With topics ranging from cutting-edge research on drug development for cannabis to HIV treatment and efficient gene editing, researchers and practitioners gathered from all over the world for a three-day conference in Newton to network and spark conversation.
Synthego, like other companies and startups on the forefront of biotech, uses CRISPR-Cas9, a gene editing tool that has been making waves in the science community since it was co-developed at the University of California Berkeley in 2012.
The development created controversy though, after a legal battle over whether the Massachusetts Institute of Technology was first to patent the groundbreaking tool.
Not all rumors have been good: In November 2018, Chinese scientist He Jiankui revealed his plans to gene edit babies, spreading ethical concerns about what gene editing could do when cells are passed down to future generations.

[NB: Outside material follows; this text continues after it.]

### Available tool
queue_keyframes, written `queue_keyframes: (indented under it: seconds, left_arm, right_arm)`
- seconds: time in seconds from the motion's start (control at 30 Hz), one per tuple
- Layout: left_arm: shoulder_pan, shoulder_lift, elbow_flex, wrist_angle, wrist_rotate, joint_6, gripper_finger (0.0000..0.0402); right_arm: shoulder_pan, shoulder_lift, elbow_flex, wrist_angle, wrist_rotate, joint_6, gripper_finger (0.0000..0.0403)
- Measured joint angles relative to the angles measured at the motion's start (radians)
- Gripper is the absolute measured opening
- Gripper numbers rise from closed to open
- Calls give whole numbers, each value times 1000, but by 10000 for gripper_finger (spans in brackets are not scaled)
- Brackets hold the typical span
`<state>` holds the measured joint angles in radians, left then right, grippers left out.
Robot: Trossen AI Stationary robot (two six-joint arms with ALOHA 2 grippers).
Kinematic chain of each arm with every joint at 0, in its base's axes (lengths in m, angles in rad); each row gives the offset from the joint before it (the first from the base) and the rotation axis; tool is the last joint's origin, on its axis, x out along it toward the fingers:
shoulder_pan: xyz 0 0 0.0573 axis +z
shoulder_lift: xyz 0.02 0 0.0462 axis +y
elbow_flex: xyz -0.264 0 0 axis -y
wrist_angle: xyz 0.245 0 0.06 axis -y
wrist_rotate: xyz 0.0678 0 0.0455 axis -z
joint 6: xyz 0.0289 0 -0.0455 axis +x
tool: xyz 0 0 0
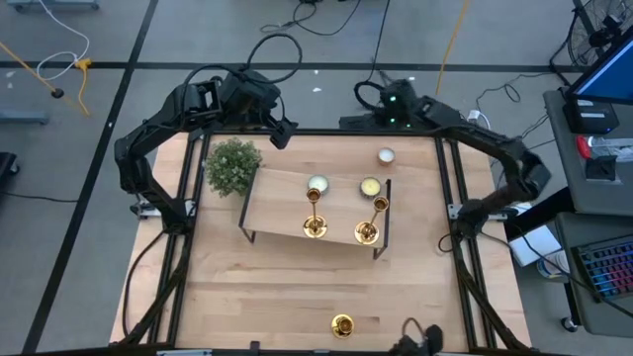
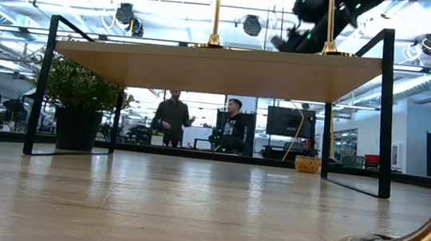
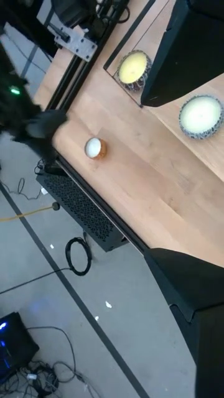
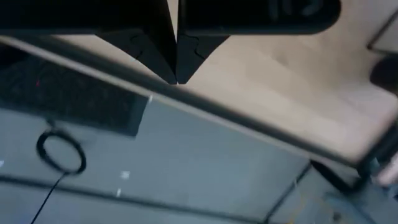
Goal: Pick & Place candle stick holders
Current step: Put the scented candle on the shelf
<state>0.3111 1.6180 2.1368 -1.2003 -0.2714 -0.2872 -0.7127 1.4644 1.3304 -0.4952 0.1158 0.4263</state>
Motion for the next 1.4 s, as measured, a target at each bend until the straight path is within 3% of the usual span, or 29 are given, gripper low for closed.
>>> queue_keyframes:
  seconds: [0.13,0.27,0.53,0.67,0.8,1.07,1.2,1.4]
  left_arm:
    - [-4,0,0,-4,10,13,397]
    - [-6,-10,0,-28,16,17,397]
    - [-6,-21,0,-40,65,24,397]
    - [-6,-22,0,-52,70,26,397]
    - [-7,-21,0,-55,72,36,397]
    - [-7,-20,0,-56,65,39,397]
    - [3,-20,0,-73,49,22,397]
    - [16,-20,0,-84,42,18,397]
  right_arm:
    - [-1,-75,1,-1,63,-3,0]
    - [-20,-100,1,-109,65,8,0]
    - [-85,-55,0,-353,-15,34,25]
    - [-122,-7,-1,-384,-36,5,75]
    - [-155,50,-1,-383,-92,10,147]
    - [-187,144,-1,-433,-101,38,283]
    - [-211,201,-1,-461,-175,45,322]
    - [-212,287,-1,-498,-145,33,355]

The potential of CRISPR-Cas9 is, nevertheless, indisputable. The bio-engineering tool allows genetic editing on DNA and even could be used to reverse life-threatening disease, including HIV and cancer, according to Synthego reports.
The conference convened at a time when technology in drug development is innovating fast.

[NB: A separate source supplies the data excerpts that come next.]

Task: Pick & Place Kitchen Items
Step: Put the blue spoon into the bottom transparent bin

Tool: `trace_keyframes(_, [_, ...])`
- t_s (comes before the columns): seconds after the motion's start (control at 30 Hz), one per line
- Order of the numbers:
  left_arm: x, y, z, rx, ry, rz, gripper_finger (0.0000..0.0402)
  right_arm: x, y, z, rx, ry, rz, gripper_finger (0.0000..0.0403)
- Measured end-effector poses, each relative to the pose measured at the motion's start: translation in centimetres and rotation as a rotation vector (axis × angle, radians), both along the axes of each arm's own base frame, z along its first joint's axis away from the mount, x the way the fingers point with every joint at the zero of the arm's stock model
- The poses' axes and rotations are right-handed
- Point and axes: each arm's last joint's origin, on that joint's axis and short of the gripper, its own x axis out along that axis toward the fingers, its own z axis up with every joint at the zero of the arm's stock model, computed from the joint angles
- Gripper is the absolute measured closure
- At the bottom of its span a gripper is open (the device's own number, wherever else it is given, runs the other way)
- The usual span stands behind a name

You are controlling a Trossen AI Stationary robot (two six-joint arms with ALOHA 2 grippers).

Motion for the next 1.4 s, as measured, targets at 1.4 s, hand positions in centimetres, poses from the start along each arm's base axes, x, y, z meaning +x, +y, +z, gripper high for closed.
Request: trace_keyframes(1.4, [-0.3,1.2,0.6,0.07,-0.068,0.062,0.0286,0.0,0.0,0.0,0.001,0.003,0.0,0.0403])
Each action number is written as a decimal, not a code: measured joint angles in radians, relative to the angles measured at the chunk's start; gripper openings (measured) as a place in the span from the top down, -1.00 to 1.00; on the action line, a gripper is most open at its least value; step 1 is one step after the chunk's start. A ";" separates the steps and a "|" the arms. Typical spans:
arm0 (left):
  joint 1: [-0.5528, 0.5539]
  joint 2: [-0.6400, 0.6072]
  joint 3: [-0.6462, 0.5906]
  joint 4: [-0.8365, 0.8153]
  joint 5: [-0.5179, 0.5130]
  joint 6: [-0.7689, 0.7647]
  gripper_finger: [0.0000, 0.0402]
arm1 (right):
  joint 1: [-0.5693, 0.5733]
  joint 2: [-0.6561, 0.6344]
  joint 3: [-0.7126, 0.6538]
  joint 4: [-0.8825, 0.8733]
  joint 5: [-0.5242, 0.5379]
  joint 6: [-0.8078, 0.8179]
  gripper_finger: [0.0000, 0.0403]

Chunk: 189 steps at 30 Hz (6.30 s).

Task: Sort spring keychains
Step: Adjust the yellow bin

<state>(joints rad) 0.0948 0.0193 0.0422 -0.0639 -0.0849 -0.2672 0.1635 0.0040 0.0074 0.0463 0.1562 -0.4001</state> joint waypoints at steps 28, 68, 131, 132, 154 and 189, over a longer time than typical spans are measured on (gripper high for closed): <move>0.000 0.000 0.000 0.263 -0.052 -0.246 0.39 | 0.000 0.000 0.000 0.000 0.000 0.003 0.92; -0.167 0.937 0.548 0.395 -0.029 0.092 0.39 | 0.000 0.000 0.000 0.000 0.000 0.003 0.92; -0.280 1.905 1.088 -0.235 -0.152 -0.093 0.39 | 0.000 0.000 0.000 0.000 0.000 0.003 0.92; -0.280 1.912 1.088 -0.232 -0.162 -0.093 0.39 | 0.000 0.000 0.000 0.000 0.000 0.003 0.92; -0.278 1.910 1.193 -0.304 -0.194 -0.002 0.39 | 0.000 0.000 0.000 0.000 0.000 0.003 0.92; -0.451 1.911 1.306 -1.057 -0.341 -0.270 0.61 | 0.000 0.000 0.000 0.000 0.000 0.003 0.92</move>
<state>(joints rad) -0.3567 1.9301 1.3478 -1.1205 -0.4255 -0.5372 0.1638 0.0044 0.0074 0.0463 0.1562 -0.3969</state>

“The year that has passed since the [Conference Chairman Harold Smith] and I decided that we wanted a therapeutics symposium here has been a year where everything really went off in the field. So I think it’s even more appropriate to have a session like this, compared to what it was just a year ago,” said Troels Koch, co-chairman of the conference.
Since 2019, several studies in the U.S., Europe and Canada have begun testing CRISPR-Cas9 on humans for the first time, NPR reported.
Researchers from Penn Medicine in Pennsylvania announced they would test CRISPR-Cas9 on cancer patients as early as this year. The most recent update was released on Nov. 6 and suggests it may be possible to re-engineer patients’ immune cells to fight cancer.
Similarly, Vertex Pharmaceuticals released positive results Tuesday from the first company-backed study that tested CRISPR-Cas9’s gene-edited treatment on two patients.
The patients, who had severe blood disorders were reported as having benefited from the temporary therapy with only minor side effects.
Representing the biotech engineering company Synthego, Schneider said making biology a data science is key in making gene-editing efficient.
“Our ability to study biology is very limited,” he said. “The next level is to create a screening platform where researchers design or experiment on their computers, send it to us and then we return insight data.”
Companies like Synthego aim to optimize gene editing by collecting data in a “biology insight factory,” that gives its users quantitative feedback immediately.
“We collect a ton of data with thousands of experiments in parallel, trying to make biology a true data science that can shorten the drug discovery timeline,” Schneider said.